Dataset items
'''
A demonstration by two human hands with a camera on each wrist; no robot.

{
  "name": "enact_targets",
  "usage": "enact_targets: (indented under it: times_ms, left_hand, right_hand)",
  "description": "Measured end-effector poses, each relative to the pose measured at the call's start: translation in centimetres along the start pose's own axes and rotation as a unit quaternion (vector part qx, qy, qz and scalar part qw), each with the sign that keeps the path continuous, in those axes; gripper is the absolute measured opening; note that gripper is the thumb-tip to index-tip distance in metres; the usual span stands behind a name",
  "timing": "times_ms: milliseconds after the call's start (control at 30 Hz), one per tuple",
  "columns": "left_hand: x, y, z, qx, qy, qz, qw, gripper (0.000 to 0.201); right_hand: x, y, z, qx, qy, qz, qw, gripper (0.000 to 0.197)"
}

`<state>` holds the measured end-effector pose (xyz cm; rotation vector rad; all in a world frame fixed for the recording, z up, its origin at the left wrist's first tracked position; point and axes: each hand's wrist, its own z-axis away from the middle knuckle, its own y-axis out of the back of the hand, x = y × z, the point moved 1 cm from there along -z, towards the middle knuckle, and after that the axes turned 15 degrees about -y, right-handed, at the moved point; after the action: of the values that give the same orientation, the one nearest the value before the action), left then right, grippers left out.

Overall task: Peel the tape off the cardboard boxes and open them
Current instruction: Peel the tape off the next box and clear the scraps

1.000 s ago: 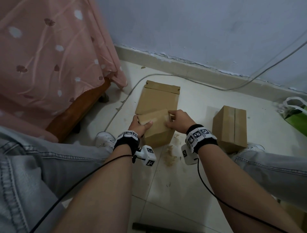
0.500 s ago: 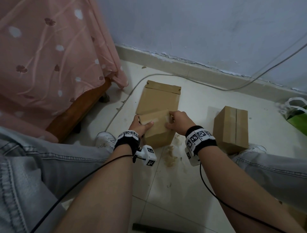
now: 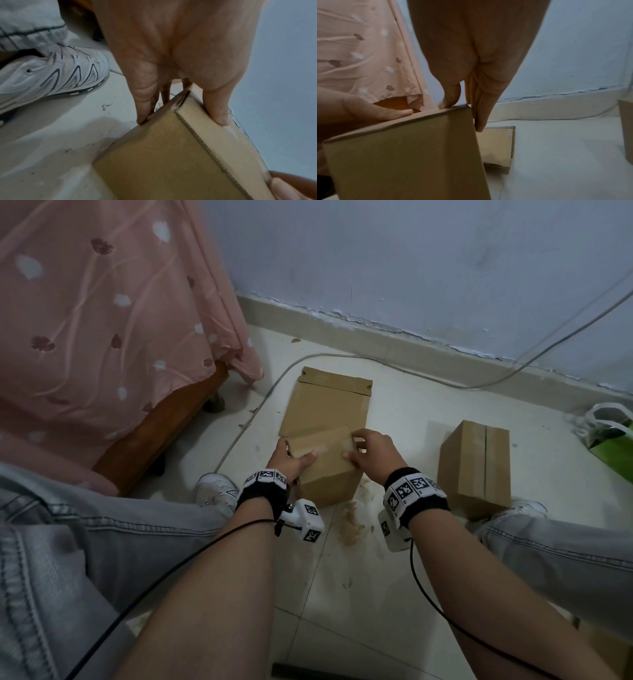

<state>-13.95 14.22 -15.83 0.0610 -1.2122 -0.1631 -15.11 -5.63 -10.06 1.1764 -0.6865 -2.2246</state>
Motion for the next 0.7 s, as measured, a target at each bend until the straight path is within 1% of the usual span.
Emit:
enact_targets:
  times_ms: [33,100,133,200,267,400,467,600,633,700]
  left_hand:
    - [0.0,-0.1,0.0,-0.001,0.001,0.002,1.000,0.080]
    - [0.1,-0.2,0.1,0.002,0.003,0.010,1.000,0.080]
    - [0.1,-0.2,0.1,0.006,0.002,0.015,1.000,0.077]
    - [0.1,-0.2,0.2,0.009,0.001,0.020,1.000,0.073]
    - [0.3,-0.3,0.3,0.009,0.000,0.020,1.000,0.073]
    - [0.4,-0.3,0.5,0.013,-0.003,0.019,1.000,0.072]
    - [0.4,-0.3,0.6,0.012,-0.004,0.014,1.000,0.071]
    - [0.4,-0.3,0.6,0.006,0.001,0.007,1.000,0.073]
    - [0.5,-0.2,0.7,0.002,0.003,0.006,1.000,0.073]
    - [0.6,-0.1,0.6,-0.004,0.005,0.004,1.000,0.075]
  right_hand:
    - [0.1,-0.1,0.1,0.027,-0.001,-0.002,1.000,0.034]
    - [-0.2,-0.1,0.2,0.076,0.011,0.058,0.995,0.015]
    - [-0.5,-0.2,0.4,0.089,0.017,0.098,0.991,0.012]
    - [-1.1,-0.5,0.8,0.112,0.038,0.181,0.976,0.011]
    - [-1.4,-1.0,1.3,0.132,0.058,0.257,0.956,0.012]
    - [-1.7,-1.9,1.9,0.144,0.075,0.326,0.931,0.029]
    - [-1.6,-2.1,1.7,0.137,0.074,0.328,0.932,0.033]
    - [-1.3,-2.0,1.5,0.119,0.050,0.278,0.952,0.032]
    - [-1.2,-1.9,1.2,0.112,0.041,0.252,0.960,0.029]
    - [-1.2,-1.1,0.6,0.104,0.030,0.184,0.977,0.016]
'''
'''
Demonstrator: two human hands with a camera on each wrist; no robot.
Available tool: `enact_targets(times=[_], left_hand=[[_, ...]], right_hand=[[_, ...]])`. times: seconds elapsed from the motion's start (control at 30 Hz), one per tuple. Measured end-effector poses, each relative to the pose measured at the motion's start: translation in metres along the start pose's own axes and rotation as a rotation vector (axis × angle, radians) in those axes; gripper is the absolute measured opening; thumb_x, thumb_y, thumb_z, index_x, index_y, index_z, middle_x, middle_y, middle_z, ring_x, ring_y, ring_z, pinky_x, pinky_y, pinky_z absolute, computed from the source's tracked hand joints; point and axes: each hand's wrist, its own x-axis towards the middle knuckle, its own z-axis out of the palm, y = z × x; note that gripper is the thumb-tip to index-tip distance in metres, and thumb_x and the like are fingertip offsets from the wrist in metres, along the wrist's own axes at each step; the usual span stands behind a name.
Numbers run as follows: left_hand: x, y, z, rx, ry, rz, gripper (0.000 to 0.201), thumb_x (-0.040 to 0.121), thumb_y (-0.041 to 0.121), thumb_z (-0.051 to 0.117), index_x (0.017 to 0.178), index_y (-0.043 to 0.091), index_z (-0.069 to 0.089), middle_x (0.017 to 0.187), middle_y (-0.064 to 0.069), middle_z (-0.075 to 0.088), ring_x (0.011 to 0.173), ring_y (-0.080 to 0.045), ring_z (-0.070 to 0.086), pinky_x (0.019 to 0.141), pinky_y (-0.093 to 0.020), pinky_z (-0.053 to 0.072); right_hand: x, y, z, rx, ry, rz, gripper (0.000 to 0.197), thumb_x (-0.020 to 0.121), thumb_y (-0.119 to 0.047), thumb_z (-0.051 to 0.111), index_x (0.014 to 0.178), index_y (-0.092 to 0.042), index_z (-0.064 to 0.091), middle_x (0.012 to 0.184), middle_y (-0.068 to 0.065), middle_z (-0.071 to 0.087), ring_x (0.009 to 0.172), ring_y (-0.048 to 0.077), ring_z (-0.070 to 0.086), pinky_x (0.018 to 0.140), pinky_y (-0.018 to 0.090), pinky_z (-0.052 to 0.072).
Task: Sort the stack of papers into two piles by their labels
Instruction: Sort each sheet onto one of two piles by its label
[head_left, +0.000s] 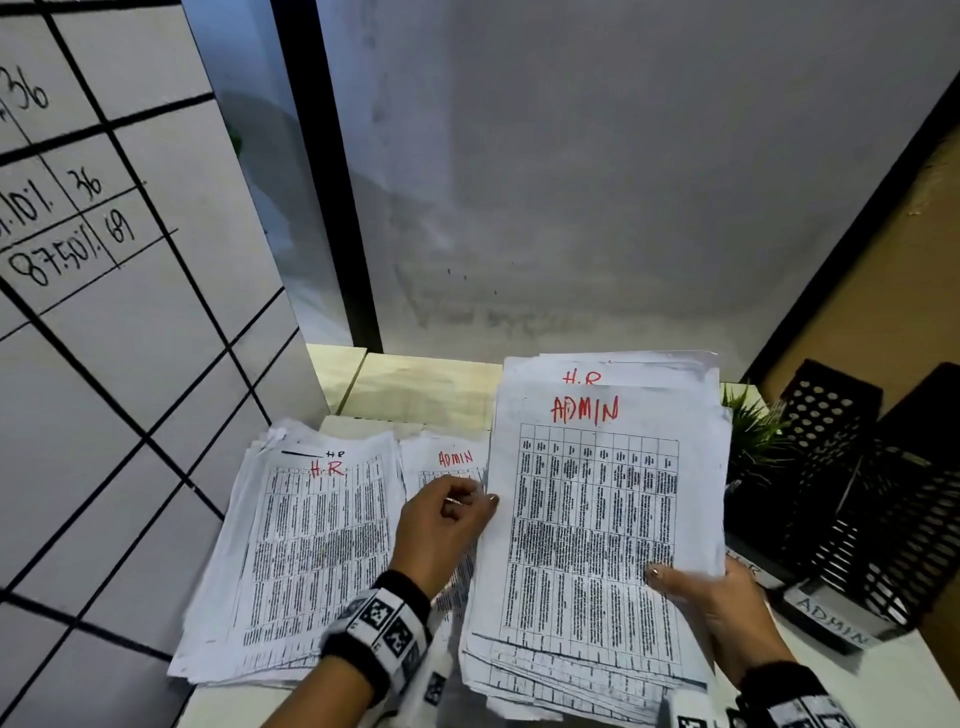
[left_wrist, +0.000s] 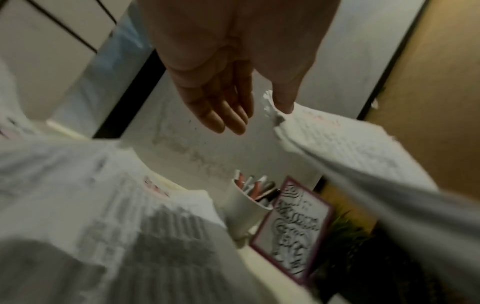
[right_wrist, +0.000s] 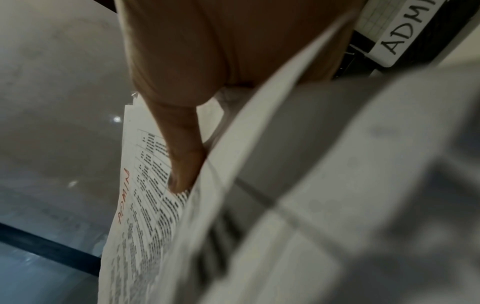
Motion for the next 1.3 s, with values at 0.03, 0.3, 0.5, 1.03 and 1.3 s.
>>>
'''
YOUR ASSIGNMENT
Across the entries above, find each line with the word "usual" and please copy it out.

WRITTEN SOLUTION
  "description": "Measured end-effector poses, each relative to the pose measured at the call's start: translation in centimetres along the start pose's own axes and rotation as a unit quaternion (vector part qx, qy, qz and scalar part qw), each with the sign that keeps the path continuous, in those axes; gripper is the absolute measured opening; note that gripper is the thumb-tip to index-tip distance in metres; the usual span stands behind a name",
Motion for the next 0.7 s, as measured, a target at each bend until the straight path is within 1% of the usual span.
Available tool: `enact_targets(times=[_], left_hand=[[_, ...]], right_hand=[[_, ...]])`. times: seconds elapsed from the motion's start (control at 30 Hz), one per tuple. Measured end-effector poses, each relative to the pose measured at the motion's start: translation in metres along the start pose's own axes and rotation as a rotation vector (axis × angle, radians) in those axes; gripper is the absolute measured opening; thumb_x, thumb_y, thumb_z, index_x, index_y, index_z, middle_x, middle_y, middle_z, ring_x, ring_y, ring_z, pinky_x, pinky_y, pinky_z absolute, computed from the source's tracked hand joints; point and axes: each hand's wrist, its own x-axis towards the middle knuckle, its own z-axis out of the palm, y = z × x; note that gripper is the thumb-tip to index-tip distance in metres, and thumb_x and the like are fingertip offsets from the wrist in metres, along the wrist's own axes at each step; the usual span stands behind a name.

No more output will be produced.